### DIRECTIONS:
This exercise calls for an exact copy of the listing, with no pictures kept.

□ □ □

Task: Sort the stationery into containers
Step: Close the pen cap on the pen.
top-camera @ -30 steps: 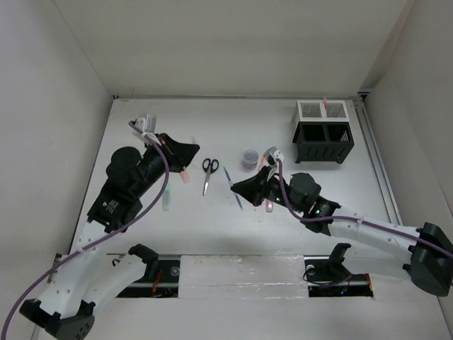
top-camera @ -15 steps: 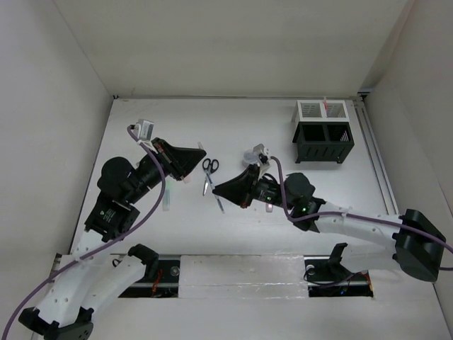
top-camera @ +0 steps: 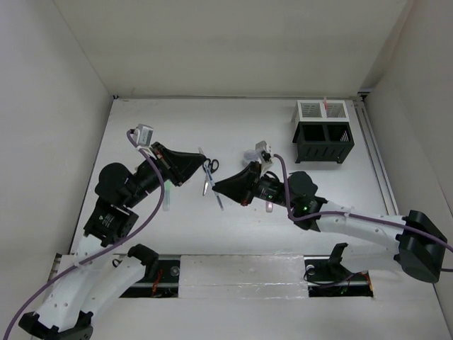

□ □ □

### ANSWER:
Task: Sort the stationery into containers
Step: Close the pen cap on the pen.
top-camera @ -30 steps: 
top-camera @ -15 steps: 
top-camera @ +0 steps: 

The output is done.